**Work item**:
No pictures go into the output, which should consist only of the lines from the first line of the data through the line with "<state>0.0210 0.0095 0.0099", copied exactly.

**Provided data**:
◇ ◇ ◇ ◇

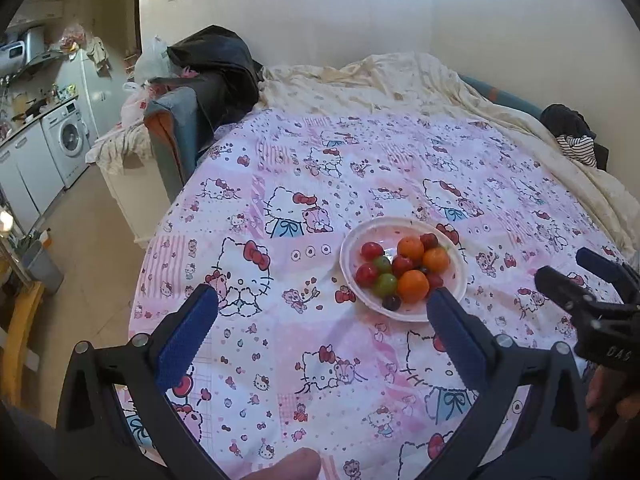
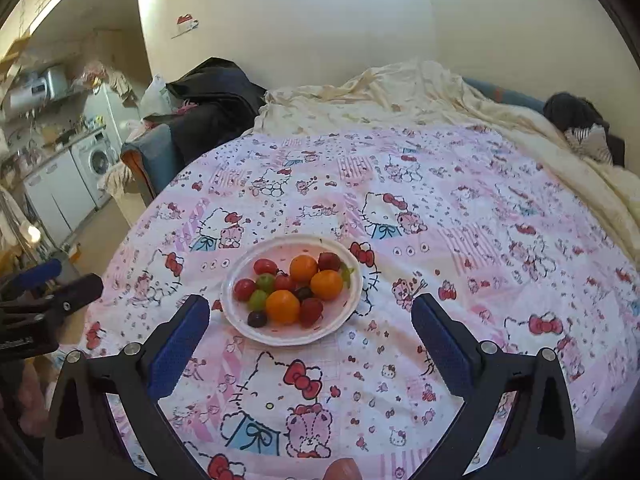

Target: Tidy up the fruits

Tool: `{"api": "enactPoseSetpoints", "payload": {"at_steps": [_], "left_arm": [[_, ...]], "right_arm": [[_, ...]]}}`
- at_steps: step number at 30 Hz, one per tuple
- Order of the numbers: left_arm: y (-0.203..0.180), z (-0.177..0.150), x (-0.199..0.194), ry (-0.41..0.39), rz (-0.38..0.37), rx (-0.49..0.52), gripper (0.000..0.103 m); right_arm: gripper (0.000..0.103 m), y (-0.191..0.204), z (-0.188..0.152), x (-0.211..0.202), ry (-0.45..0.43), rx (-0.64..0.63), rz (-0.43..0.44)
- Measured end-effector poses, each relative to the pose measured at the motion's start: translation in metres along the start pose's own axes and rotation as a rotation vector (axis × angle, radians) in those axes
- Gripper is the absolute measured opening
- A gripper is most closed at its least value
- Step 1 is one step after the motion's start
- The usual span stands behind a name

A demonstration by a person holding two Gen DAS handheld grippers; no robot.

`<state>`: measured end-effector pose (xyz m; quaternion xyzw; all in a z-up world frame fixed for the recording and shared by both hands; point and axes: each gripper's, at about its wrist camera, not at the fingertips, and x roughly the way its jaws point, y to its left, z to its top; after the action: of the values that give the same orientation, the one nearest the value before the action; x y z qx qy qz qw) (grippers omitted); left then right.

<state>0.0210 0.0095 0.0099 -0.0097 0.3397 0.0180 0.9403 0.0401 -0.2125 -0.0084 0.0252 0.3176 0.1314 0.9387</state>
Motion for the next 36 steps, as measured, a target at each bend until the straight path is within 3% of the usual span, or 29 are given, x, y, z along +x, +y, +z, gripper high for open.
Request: {"api": "enactPoseSetpoints", "payload": {"at_steps": [36], "left_arm": [[-0.01,-0.003,0.011,0.004,0.01,0.034,0.103]], "right_arm": [[0.103,0.008,0.001,0.009,-0.014,-0.017,-0.024]]}}
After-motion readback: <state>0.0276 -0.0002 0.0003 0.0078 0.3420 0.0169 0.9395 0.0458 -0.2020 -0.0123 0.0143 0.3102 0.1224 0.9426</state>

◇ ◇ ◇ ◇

**Completed task**:
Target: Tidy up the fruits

Tool: `{"api": "enactPoseSetpoints", "payload": {"at_steps": [_], "left_arm": [[_, ...]], "right_arm": [[_, ...]]}}`
- at_steps: step number at 30 Hz, one per tuple
- Order of the numbers: left_arm: y (-0.203..0.180), z (-0.177..0.150), x (-0.199..0.194), ry (-0.41..0.39), rz (-0.38..0.37), rx (-0.49..0.52), gripper (0.000..0.103 m); right_arm: gripper (0.000..0.103 m), y (-0.191..0.204), z (-0.188..0.152), x (-0.211..0.202), ry (-0.45..0.43), rx (-0.64..0.63), rz (-0.43..0.44)
- Measured end-effector poses, each relative to the pose measured at the motion's start: translation in metres along the start pose's own axes and rotation as a rotation vector (axis × angle, radians) in those axes
- Gripper is the absolute measured opening
- A gripper is most closed at its least value
- Step 1 is one step after the motion's start
- The usual span stands behind a name

A demonstration by a person holding two Gen DAS handheld grippers; no robot.

`<state>`: measured end-effector pose (xyz m; quaternion xyzw; all in a z-up world frame fixed for the recording and shared by both hands; point and axes: each gripper's, at about its wrist camera, not at the fingertips, and x roughly the way its jaws point, y to its left, z to its top; after the action: of the values that give the same orientation, the one nearest the value before the action; x y z qx qy qz qw) (grippers omitted); left then right.

<state>0.0210 0.0095 0.0099 -0.0097 0.3397 0.0180 0.9403 0.0401 -0.2125 -0.0084 0.0252 0.3176 0.1314 0.9387</state>

This answer has now been given in full.